• Question: can you get biohazards in space? if so some examples?

    Asked by greywolf01 to Adam, Catherine, Karen, Leila, Nazim on 12 Mar 2012.
    • Photo: Catherine Rix

      Catherine Rix answered on 12 Mar 2012:


      There is a whole area of space science called planetary protection and contamination control. it’s designed to stop us contaminating other planets with Earth microbes and also to protect the Earth from any contaminants we might bring back. If we bought a sample back from Mars we would have to handle it using special equipment until we were sure it was safe and didn’t contain anything that would make us sick, or damage the environment on Earth. So yes, there could be!

    • Photo: Adam Stevens

      Adam Stevens answered on 12 Mar 2012:


      We have done experiments that show that some microorganisms are able to survive a passage through space. They don’t necessarily grow and thrive, but they manage to get by.

      A lot of space agencies are trying to get samples back from asteroids, comets and other planets. If we manage it, this means that there’s a small possibility that those samples could have bugs in them, and they might be able to survive to get back to earth.

      However, it’s very unlikely that they’d be hazardous to us, as diseases tend to be specifically adapted to a particular species.

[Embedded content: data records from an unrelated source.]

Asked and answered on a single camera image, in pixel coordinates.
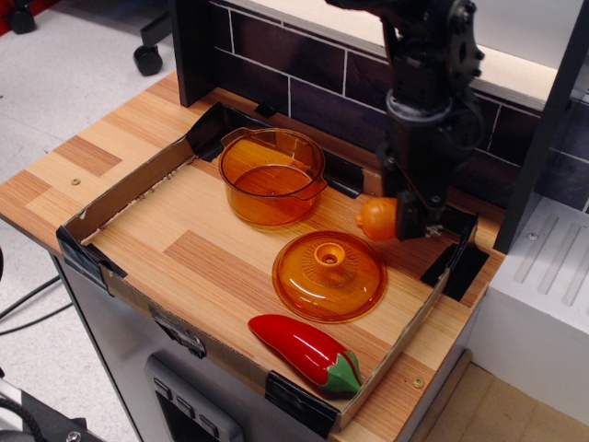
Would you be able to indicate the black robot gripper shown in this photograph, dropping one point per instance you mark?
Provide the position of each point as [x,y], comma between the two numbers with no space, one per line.
[425,147]

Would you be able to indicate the orange toy carrot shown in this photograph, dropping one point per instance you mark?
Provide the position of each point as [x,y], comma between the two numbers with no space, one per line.
[378,218]

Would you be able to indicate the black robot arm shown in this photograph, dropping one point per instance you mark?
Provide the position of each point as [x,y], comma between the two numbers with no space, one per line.
[433,55]

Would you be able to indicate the orange transparent pot lid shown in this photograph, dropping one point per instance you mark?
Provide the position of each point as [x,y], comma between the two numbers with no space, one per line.
[329,276]

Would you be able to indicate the orange transparent plastic pot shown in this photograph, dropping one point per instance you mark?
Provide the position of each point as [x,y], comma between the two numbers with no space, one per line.
[273,177]

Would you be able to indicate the red toy chili pepper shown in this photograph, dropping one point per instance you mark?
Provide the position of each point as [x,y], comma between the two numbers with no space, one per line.
[326,363]

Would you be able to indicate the grey toy oven panel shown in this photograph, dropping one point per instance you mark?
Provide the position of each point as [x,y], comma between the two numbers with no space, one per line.
[189,415]

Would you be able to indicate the black office chair base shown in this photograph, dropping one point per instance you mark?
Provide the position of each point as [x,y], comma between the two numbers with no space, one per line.
[146,57]

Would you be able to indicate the black equipment bottom left corner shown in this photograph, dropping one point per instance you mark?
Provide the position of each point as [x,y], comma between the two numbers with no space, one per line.
[25,418]

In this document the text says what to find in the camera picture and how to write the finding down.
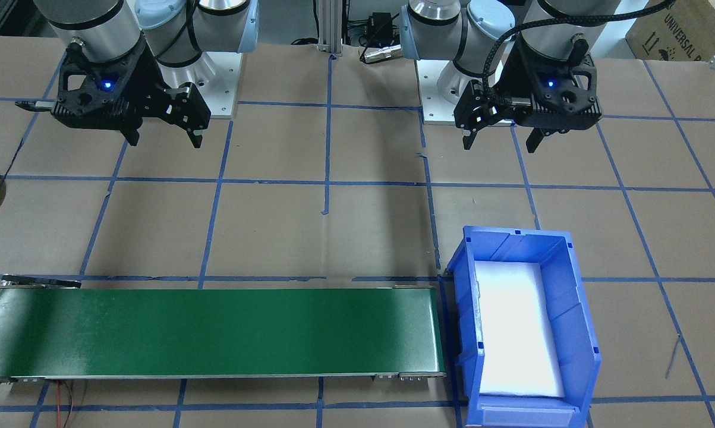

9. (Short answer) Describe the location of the black power adapter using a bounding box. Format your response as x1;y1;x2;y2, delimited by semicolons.
369;12;399;45

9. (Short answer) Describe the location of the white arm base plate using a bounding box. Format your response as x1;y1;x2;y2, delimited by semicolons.
155;51;242;118
415;59;512;125

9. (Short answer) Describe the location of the green conveyor belt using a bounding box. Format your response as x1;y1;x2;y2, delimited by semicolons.
0;275;447;384

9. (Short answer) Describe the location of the aluminium profile post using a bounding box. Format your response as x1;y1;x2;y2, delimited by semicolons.
313;0;349;55

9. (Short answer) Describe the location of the brown cardboard box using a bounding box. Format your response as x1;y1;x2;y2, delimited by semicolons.
625;0;715;63

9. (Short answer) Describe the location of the white foam pad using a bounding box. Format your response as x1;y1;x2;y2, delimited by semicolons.
473;260;566;398

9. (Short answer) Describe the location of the thin red cable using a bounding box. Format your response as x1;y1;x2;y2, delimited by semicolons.
53;380;75;428

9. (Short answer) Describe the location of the silver cylindrical connector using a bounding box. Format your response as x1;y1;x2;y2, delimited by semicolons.
362;45;403;64

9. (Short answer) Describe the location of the blue plastic storage bin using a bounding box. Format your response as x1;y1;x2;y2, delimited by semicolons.
445;225;603;428

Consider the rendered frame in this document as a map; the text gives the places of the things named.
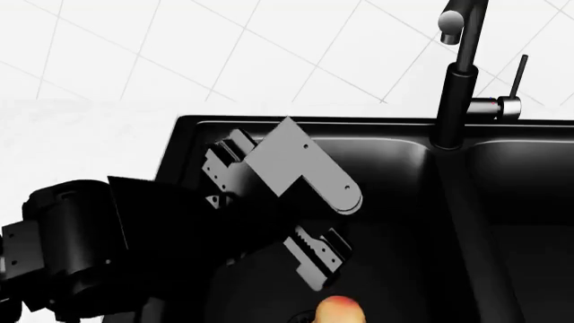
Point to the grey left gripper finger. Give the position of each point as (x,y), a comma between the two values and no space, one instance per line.
(320,262)
(224,161)

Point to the peach coloured frozen fruit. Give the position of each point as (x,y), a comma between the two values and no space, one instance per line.
(339,311)

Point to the black double basin sink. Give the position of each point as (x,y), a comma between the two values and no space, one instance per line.
(403,208)

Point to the black kitchen faucet spout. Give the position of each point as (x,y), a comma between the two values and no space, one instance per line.
(455,101)

Even so, we try and make the preparations so that they can’t harm us, like Catherine says, by having planetary protection controls.

    • Photo: Leila Battison

      Leila Battison answered on 12 Mar 2012:


      Tardigrades are the hardiest little animal that can survive in the icy, emptiness of space, but since they only live in moss and drink water, they aren’t much of a biohazard. Plenty of bacteria could survive in space for quite a long time though.

      Like Catherine when Adam said, there are lots of rules for protecting our planet from weird alien bugs that are brought back as samples, but its important to think about how much of a biohazard *earth* life would be to the aliens.

      The first spaceships and probes sent to mars and the moon were not sterile and contained lots of bacteria from the scientists who built them. Under some conditions these could survive space and land on another planet and possibly attack native alien life without meaning to. We’re a lot more careful now and all of our probes are sterilised, but perhaps *we* are the biohazard in space!